With my focus on Kale to drive my purpose I called, “Baal who dwells in slivers of night.” All heads jerked to me, and Bryon’s brow furrowed as the other warlocks exchanged glances. I pulled on the Goddess’s strength. Without my strong connection to her, this spell would destroy me. Through her, I had a fighting chance. “Uncloak your shadow to witch’s sight.”
“No,” Bryon roared and raced forward, as did the other warlocks behind him. To me, it all happened in slow motion. Bryon had known me five years ago when I didn’t have nearly the strength I did now, and he hadn’t considered me a threat…until this very moment. “Stop her.”

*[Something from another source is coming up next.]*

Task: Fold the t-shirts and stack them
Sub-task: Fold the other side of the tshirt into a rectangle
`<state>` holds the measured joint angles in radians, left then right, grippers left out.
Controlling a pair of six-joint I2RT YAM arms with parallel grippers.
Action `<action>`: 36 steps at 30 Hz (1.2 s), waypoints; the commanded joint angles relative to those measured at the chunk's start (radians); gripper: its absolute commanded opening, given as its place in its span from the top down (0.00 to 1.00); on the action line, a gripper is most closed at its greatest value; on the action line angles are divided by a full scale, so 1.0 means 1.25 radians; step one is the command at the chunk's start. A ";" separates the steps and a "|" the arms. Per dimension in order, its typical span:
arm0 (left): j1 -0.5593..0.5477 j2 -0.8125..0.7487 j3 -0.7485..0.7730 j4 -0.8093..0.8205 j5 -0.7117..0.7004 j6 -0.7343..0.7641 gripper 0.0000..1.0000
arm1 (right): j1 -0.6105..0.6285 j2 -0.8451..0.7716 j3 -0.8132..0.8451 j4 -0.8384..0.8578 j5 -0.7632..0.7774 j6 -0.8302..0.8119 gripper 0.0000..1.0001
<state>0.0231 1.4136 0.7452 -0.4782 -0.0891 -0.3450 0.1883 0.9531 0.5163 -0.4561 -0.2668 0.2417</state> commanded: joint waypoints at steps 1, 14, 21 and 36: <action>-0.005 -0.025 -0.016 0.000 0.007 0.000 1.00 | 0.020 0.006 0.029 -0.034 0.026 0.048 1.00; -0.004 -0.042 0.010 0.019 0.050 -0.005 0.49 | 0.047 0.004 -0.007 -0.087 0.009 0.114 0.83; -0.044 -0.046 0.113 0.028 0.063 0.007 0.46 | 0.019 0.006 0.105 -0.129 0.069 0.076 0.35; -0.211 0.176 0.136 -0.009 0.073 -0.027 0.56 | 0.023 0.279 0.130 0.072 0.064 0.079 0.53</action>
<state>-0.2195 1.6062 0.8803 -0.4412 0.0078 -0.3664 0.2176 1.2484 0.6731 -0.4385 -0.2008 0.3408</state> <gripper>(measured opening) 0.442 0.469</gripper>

The demons ceased their attack on the High Priests and the smoke swept my way, but I held my focus and dug down into the very core of my magic, and wind whipped around me. “By the power of the Goddess, I bind thee.”
Chapter Seventeen
Evil in its rawest form stared me dead in the eye. Baal looked human, but he was a Prince of Hell and I suspected he could take whatever form he wanted to. I wondered why he’d appear this way and not as a beast with horns or something, since that’d be far scarier.
Not like I’d ask him.
His eyes were more the color of flames than the crimson color of the demons. To my surprise, he was actually handsome. Tall, shaved head, angular features…and, well, muscular beneath his jeans and red T-shirt.
Odd!
As the smoke—demons—that had approached me settled to the ground, Baal glanced around at the others in the cemetery. The warlocks’ eyes were huge and all of them were stuck on the spot, but then Baal scanned the High Priests.
Kale didn’t convulse anymore, since the removal of the demon attack had made his need to protect us lessen. His eyes were fixed on me and intense. I couldn’t read whether he was happy with what I’d done or displeased.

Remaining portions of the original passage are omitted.